Although Bhutto, a two-time prime minister and leader of the country's biggest party, was an icon of Pakistani nationalism, her violent death in the heart of Punjab province has laid bare bitter regional rivalries in a nation carved out of the subcontinent after British colonial rule ended 60 years ago.
Many among the ethnically distinct peoples in Pakistan's three minority provinces harbor deep resentment toward the most populous province of Punjab, which dominates the government, military and allocation of federal resources.
Aside from bubbling tensions in Sindh, Pakistan is grappling with outright separatist rebellion in the deserts of Baluchistan, as well as escalating militancy in the North West Frontier province near Afghanistan.
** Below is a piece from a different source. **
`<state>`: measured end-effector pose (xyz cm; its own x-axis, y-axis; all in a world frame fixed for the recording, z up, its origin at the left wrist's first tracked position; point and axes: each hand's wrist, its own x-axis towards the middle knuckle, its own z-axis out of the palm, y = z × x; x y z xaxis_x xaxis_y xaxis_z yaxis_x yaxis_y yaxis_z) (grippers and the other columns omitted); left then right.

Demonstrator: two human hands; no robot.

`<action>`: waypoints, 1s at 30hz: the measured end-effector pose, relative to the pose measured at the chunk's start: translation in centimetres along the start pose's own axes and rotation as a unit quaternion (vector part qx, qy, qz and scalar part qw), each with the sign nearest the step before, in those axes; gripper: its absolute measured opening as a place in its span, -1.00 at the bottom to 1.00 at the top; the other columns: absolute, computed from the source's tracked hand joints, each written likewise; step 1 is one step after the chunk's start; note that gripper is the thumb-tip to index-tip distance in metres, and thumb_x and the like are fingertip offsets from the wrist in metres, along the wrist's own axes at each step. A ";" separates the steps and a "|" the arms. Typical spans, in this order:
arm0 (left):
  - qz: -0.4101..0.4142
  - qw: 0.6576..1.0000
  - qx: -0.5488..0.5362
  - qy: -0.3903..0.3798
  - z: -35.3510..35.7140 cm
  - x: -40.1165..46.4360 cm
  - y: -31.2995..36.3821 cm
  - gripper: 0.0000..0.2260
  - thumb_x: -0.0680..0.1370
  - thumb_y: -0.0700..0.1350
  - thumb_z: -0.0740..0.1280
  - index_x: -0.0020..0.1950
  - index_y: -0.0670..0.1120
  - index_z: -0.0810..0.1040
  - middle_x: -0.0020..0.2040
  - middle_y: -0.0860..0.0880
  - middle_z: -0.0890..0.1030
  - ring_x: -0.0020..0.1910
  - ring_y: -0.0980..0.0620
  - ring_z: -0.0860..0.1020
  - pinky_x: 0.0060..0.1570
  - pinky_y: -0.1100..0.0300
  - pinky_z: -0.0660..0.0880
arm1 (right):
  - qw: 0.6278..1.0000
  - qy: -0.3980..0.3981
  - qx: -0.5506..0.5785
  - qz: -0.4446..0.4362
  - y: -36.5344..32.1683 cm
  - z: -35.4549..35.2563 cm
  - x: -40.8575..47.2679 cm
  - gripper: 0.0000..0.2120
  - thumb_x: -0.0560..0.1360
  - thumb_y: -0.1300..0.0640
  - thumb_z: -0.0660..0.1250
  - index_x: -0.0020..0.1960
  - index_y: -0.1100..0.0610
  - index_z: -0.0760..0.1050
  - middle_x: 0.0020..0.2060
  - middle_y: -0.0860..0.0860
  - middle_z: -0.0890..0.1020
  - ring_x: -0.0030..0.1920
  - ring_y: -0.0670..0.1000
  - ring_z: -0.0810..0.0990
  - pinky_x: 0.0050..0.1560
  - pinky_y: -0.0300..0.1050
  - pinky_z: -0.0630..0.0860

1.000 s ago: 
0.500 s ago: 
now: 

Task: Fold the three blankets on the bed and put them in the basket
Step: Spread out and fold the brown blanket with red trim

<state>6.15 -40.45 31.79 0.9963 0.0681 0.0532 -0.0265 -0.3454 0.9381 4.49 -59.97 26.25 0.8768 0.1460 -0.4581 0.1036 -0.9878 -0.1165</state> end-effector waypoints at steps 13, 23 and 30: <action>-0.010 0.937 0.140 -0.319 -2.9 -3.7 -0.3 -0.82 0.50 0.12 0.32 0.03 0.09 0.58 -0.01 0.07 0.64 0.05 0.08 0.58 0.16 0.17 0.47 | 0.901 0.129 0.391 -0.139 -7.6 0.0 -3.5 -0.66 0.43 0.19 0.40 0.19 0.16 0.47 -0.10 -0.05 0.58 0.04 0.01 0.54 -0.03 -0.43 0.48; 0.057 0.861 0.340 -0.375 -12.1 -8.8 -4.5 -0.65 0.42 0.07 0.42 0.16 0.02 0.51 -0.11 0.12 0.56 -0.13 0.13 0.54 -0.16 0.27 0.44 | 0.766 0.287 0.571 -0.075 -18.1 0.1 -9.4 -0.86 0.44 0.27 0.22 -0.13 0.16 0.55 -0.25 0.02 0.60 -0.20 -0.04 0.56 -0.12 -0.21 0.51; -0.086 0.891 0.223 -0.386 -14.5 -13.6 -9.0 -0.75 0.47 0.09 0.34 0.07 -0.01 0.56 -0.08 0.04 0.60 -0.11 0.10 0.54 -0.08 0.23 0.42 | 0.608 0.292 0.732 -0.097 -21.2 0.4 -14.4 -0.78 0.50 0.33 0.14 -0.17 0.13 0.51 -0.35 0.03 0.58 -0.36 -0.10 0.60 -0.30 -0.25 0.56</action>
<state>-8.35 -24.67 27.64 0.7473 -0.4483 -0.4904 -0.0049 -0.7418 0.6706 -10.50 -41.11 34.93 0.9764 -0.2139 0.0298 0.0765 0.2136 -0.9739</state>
A breakup of the federation is unlikely, but Bhutto's slaying touched a particularly raw nerve as she was the third Pakistani prime minister from Sindh to have died a violent death. The Islamic nation's first premier, Liaquat Ali Khan, was shot dead in 1951, and her father Zulfiqar Ali Bhutto was executed in 1979 for allegedly conspiring to kill a rival.
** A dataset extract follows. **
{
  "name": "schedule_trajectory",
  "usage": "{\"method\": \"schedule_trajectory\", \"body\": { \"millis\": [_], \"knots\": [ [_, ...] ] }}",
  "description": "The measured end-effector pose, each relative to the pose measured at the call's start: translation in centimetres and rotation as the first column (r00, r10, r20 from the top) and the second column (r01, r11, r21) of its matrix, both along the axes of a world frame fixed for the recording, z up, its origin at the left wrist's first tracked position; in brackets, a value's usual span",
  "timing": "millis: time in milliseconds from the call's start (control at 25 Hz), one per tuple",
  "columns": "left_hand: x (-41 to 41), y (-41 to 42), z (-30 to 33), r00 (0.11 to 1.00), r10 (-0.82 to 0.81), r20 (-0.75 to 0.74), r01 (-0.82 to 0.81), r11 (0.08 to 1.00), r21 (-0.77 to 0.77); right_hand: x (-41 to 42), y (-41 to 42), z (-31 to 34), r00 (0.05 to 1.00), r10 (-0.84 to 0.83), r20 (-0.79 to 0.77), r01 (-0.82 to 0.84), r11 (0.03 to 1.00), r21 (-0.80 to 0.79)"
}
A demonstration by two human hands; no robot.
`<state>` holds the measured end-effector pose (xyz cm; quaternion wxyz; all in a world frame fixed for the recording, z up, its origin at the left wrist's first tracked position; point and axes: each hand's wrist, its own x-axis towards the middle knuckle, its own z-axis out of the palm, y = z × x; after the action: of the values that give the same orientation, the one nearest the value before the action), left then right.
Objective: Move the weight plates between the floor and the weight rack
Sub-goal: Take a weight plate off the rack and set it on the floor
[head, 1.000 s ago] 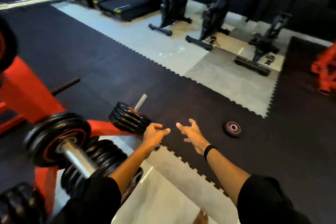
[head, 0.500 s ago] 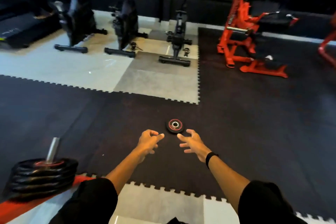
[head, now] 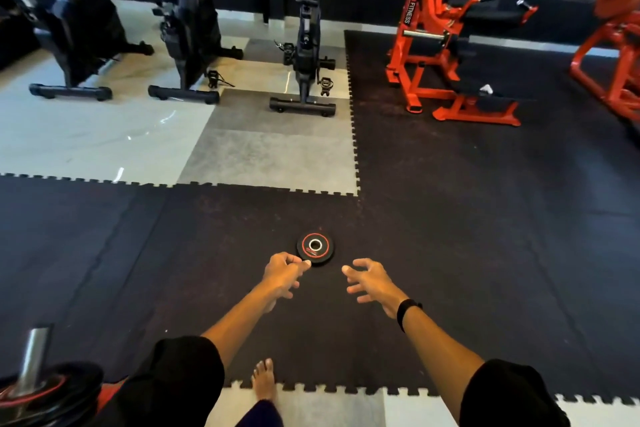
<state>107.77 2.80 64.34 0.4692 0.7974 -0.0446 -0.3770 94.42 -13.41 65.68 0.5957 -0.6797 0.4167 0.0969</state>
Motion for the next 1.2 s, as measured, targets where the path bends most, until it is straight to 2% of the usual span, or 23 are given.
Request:
{"method": "schedule_trajectory", "body": {
  "millis": [200, 320, 440, 760, 880, 1000, 1120, 1200],
  "knots": [
    [9.9, -3.5, -2.1, 0.999, 0.006, -0.034, -0.005, 0.999, 0.043, 9.7, -2.5, -1.7, 0.986, 0.086, -0.142, -0.098, 0.992, -0.077],
    [13.9, -5.5, -2.3, 0.998, -0.059, -0.027, 0.061, 0.993, 0.096, 13.2, -4.6, -1.7, 0.978, 0.134, -0.162, -0.156, 0.979, -0.131],
    [17.6, -9.0, -3.2, 0.995, -0.097, -0.013, 0.098, 0.986, 0.132, 15.7, -8.4, -1.9, 0.98, 0.068, -0.187, -0.095, 0.985, -0.143],
    [23.2, -20.2, -7.5, 0.99, -0.118, -0.075, 0.132, 0.965, 0.227, 22.3, -20.7, -7.9, 0.976, 0.025, -0.215, -0.032, 0.999, -0.03],
    [26.1, -24.3, -7.9, 0.993, -0.086, -0.081, 0.107, 0.944, 0.313, 25.7, -25.5, -8.9, 0.974, -0.026, -0.227, 0.023, 1.0, -0.016],
    [28.3, -27.0, -8.3, 0.995, -0.057, -0.087, 0.085, 0.93, 0.357, 28.3, -28.3, -10.0, 0.98, 0.037, -0.194, -0.039, 0.999, -0.003],
    [30.5, -28.8, -12.1, 0.994, -0.061, -0.088, 0.093, 0.9, 0.427, 30.9, -31.0, -14.0, 0.962, 0.095, -0.254, -0.088, 0.995, 0.037],
    [31.4, -29.4, -16.2, 0.988, -0.071, -0.139, 0.13, 0.866, 0.483, 32.2, -31.9, -18.3, 0.949, 0.052, -0.312, -0.04, 0.998, 0.044]
  ]
}}
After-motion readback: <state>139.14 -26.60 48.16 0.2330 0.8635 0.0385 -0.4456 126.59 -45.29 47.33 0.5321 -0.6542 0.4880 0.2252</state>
All three died in Rawalpindi, the garrison city of the Punjabi-dominated army
-- a fact not lost on the thousands who gathered for Benazir's funeral at her ancestral home, where she was buried beside her father. Bhutto herself had also claimed elements of the Punjabi-dominated ruling party were seeking to kill her, claims that it denied.
"After all this they are asking us to calm down ... why should we?" asked Pir Bakhsh Jhakrani, a messenger in his 50s living in Larkana, the Bhutto clan's stronghold. "Those ruling the country should stop conspiring against Sindh if they want to keep the country intact."
Bhutto's death on Dec. 27 sparked the worst unrest in Pakistan in years
-- most of it focused in Sindh where ethnic nationalists have been calling for more power since the rule of Islamist military dictator Gen. Zia ul-Haq, under whose rule Zulfiqar Ali Bhutto was convicted and killed.
"We will only stay in Pakistan which must be a democratic, secular Pakistan where we are an equal partner in state affairs," said Qader Magsi, chairman of the Sindh Taraqi Pasand Party, or Sindh Progressive Party.
Secessionist sentiments remain strongest in neighboring Baluchistan, Pakistan's biggest and poorest province, where the army is deployed to fight ethnic rebels who often attack energy infrastructure
-- much of the natural gas piped into homes in Punjab originates here.
Sardar Attaullah Mengal, chief of Baluchistan National Party, alleged the rebels were motivated by torture and abduction of young men by government forces.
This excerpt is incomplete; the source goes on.